__WHAT YOU ARE ASKED TO DO__
Where a line of the data below has the string "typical", copy that line.

[STUDY MATERIAL Boundary: Start]

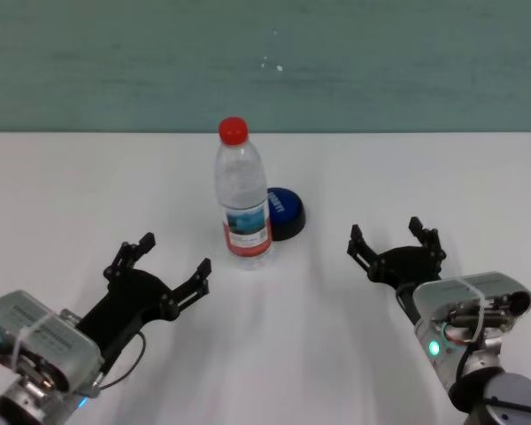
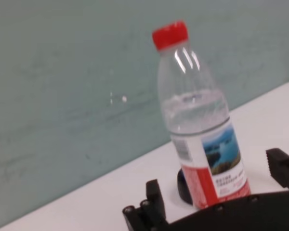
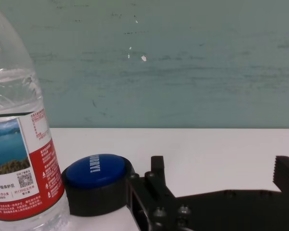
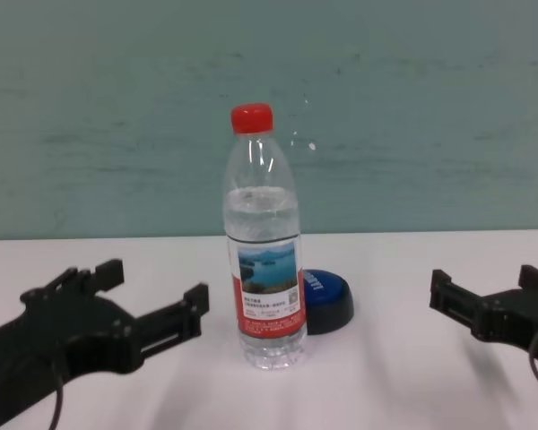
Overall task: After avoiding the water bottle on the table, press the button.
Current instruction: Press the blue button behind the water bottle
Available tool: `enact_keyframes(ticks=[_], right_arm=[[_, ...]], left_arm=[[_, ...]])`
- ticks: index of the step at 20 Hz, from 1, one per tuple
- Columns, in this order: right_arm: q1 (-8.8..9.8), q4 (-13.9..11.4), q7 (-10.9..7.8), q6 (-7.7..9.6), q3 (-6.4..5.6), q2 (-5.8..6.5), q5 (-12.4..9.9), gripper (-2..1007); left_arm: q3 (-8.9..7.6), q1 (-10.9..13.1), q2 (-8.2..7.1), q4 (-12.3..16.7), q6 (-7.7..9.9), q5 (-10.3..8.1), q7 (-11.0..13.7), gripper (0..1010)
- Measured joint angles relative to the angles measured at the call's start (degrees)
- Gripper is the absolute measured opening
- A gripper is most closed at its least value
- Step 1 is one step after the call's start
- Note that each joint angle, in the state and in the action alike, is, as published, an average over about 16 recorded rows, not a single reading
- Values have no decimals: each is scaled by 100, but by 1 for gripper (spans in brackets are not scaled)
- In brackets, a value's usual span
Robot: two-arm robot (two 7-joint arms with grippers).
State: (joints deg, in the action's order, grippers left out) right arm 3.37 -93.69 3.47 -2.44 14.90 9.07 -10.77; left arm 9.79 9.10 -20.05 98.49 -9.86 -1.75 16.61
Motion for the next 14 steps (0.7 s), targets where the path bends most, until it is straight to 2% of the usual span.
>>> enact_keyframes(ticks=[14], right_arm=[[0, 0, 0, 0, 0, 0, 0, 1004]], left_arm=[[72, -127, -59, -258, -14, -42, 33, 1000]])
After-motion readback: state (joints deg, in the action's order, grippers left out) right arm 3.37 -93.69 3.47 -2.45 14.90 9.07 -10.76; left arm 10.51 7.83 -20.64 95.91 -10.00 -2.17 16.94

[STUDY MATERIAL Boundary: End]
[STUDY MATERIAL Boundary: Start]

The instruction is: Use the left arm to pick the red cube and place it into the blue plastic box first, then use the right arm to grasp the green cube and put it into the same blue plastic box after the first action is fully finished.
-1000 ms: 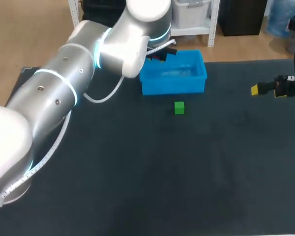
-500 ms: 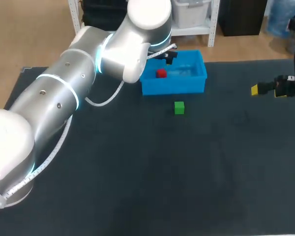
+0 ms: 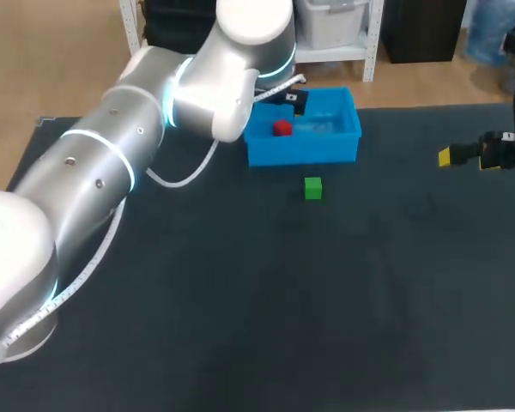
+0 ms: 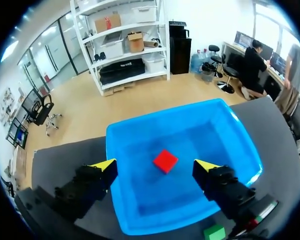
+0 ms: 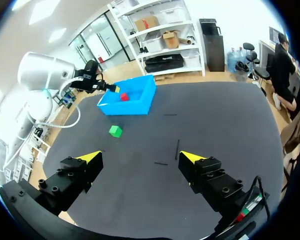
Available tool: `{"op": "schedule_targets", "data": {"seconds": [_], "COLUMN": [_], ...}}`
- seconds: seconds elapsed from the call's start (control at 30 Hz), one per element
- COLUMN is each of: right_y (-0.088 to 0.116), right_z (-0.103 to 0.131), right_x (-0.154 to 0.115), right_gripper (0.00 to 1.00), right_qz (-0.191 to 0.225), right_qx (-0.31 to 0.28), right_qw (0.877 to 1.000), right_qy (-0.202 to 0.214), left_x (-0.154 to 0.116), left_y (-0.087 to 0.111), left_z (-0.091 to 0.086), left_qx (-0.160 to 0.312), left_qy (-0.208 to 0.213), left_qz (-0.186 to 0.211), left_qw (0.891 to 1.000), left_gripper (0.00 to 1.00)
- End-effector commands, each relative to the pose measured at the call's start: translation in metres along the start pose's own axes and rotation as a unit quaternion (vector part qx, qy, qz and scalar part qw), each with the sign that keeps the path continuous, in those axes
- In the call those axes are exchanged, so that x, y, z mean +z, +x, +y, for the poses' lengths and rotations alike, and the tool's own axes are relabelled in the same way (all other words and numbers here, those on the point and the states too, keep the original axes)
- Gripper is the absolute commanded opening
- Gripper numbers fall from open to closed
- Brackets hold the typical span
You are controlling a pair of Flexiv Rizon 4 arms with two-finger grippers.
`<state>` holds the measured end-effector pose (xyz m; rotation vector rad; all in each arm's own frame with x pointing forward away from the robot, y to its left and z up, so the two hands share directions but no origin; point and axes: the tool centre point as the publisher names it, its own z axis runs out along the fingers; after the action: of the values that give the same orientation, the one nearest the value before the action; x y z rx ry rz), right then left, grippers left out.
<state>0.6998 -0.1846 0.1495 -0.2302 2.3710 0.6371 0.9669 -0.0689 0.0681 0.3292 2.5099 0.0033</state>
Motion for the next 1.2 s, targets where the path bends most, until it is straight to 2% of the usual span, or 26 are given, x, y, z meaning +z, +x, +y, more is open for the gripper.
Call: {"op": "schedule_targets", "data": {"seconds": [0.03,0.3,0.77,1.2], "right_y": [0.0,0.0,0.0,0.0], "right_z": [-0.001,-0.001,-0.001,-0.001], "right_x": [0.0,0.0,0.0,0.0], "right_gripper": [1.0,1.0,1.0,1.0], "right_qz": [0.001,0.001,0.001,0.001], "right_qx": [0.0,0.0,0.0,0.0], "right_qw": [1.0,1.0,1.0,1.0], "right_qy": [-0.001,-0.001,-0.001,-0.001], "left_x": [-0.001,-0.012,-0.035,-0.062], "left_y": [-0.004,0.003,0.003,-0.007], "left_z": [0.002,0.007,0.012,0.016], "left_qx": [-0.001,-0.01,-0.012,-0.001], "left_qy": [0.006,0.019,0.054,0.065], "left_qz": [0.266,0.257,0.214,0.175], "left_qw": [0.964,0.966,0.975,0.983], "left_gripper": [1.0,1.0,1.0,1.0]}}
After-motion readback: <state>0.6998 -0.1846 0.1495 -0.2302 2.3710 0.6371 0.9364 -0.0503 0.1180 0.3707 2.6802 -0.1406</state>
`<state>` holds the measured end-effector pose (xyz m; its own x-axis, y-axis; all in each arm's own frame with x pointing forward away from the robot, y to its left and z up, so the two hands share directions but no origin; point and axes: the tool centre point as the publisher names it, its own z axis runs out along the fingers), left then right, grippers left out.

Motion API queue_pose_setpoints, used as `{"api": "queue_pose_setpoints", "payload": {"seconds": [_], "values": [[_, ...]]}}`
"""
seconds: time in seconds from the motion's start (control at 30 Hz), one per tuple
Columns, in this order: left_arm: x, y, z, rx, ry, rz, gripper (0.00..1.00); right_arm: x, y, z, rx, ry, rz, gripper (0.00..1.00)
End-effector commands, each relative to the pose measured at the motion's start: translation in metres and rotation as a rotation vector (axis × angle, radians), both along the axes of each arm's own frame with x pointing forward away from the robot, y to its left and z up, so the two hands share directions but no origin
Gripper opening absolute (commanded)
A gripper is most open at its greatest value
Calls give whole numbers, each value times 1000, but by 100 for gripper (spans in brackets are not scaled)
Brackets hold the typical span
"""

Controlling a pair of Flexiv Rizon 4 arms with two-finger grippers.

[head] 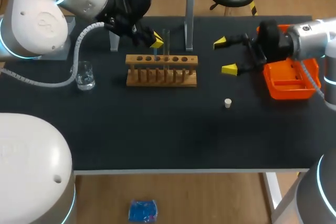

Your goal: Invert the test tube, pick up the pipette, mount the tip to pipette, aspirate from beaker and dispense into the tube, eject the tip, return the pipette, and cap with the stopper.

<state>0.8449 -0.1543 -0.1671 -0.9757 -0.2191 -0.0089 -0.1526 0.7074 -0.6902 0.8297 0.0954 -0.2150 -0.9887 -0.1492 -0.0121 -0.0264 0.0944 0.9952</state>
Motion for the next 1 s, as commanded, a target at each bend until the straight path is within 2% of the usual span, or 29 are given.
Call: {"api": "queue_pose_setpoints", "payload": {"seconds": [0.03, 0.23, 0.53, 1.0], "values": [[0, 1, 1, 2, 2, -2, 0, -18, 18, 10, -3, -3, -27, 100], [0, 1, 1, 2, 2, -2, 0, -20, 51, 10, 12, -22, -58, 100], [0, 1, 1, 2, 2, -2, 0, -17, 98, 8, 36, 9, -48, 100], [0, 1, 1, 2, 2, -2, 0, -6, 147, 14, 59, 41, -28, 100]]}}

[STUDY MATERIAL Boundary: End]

__ANSWER TO THIS TASK__
- Brackets hold the typical span
Brackets hold the typical span

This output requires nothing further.